Now that access had been established, the rest of this procedure was straightforward. The catheter would be stitched into place and covered with a dressing. A chest X-ray would confirm its correct positioning and blood samples could be drawn before fluids and drugs were administered.
‘Do you want me to take over?’ Doug asked.
‘I’m fine for a minute or two.’ Jennifer reached for the suture needle. ‘You’re doing really well, Colin. We’re almost done.’
The relief on Mrs Smith’s face was patent, but she still held her husband’s hand tightly. ‘You’re going to be fine, love. Alice is going to come in to see you later. She’s drawing you a special picture.’
‘How old is Alice?’ Jennifer queried.
‘She’s four. Her little brother’s two. We’ve got six grandchildren now… and they all adore their grandad.’
‘I’m sure.’ Jennifer smiled as she tied off the last knot. ‘Do they get lots of time with him?’

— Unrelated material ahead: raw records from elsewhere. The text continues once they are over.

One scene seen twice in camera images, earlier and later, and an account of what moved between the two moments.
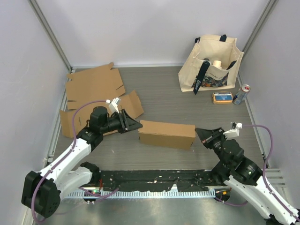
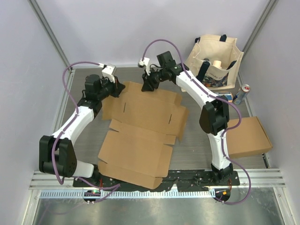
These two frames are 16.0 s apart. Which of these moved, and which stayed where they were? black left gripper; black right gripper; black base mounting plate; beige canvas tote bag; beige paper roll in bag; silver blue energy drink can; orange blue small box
Moved: black left gripper; black right gripper
Stayed: silver blue energy drink can; beige paper roll in bag; orange blue small box; black base mounting plate; beige canvas tote bag
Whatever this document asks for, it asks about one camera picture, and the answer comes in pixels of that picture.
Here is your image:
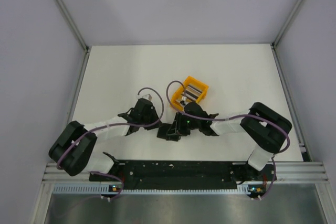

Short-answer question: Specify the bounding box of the yellow plastic bin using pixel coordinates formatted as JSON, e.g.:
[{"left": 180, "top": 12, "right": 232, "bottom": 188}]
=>
[{"left": 171, "top": 76, "right": 209, "bottom": 111}]

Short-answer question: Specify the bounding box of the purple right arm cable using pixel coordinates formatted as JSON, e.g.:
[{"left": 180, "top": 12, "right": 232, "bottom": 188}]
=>
[{"left": 166, "top": 80, "right": 291, "bottom": 201}]

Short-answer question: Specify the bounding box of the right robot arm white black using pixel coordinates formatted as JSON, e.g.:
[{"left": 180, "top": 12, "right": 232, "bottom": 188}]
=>
[{"left": 166, "top": 102, "right": 292, "bottom": 180}]

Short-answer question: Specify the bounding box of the black leather card holder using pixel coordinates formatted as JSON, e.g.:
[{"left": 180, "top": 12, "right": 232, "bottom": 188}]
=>
[{"left": 156, "top": 123, "right": 179, "bottom": 142}]

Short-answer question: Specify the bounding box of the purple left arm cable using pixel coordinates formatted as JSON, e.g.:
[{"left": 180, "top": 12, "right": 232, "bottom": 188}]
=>
[{"left": 56, "top": 87, "right": 165, "bottom": 201}]

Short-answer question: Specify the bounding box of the aluminium frame post left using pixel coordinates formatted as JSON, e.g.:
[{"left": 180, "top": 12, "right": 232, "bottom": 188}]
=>
[{"left": 54, "top": 0, "right": 89, "bottom": 52}]

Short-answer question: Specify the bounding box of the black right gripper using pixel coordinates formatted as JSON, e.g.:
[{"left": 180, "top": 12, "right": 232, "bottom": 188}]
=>
[{"left": 167, "top": 112, "right": 201, "bottom": 136}]

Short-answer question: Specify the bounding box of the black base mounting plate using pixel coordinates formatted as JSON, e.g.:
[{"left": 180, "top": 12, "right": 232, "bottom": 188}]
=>
[{"left": 89, "top": 159, "right": 279, "bottom": 189}]

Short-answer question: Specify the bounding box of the grey slotted cable duct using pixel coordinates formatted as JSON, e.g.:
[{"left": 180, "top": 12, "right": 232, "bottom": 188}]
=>
[{"left": 52, "top": 184, "right": 262, "bottom": 195}]

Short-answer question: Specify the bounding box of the aluminium frame rail front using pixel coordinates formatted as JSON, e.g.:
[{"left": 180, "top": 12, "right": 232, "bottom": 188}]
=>
[{"left": 42, "top": 162, "right": 329, "bottom": 184}]

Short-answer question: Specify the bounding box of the aluminium frame post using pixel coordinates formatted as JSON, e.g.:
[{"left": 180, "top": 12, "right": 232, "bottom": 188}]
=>
[
  {"left": 54, "top": 0, "right": 89, "bottom": 52},
  {"left": 271, "top": 0, "right": 306, "bottom": 49}
]

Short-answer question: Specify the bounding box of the stack of cards in bin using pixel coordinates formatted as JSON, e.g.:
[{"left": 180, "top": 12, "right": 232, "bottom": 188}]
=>
[{"left": 182, "top": 84, "right": 206, "bottom": 103}]

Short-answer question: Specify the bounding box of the aluminium frame post right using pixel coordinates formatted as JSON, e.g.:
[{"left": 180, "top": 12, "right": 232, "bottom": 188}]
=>
[{"left": 271, "top": 0, "right": 306, "bottom": 49}]

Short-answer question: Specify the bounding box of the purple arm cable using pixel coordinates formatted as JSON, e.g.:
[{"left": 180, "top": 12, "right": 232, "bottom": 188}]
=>
[
  {"left": 166, "top": 80, "right": 291, "bottom": 201},
  {"left": 56, "top": 87, "right": 165, "bottom": 201}
]

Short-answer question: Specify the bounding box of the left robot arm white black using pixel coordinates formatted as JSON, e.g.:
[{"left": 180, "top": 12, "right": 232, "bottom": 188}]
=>
[{"left": 48, "top": 97, "right": 162, "bottom": 180}]

‘Now that he’s finally retired they do. It was hard to get him away from work, though.’
‘I’m not retired,’ Colin mumbled as they raised his head position. ‘I’ve just cut down my hours a bit.’
‘What do you do?’ Doug’s eyebrows had been rising steadily during the conversation, but Jennifer ignored his surprise. Why shouldn’t she take the time to get to know her patients a little better?
‘I’m a vet,’ Colin told her. ‘Small animal practice.’
‘He breeds Corgis, too,’ his wife added. ‘They win at every show we go to.’
‘Good for you.’ Jennifer finally turned back to the registrar. ‘You’ll need to draw off blood for cultures, Doug. Then start fluid resus and antibiotics. What are you planning to use?’
Doug told her what drugs and dosages he was going to use and Jennifer nodded her approval. ‘Put a Foley catheter in, too. Get a urine sample and start monitoring output.’ She turned back to her patient. ‘I’ll be back to see you later, Colin. Doug’s going to look after you again now.’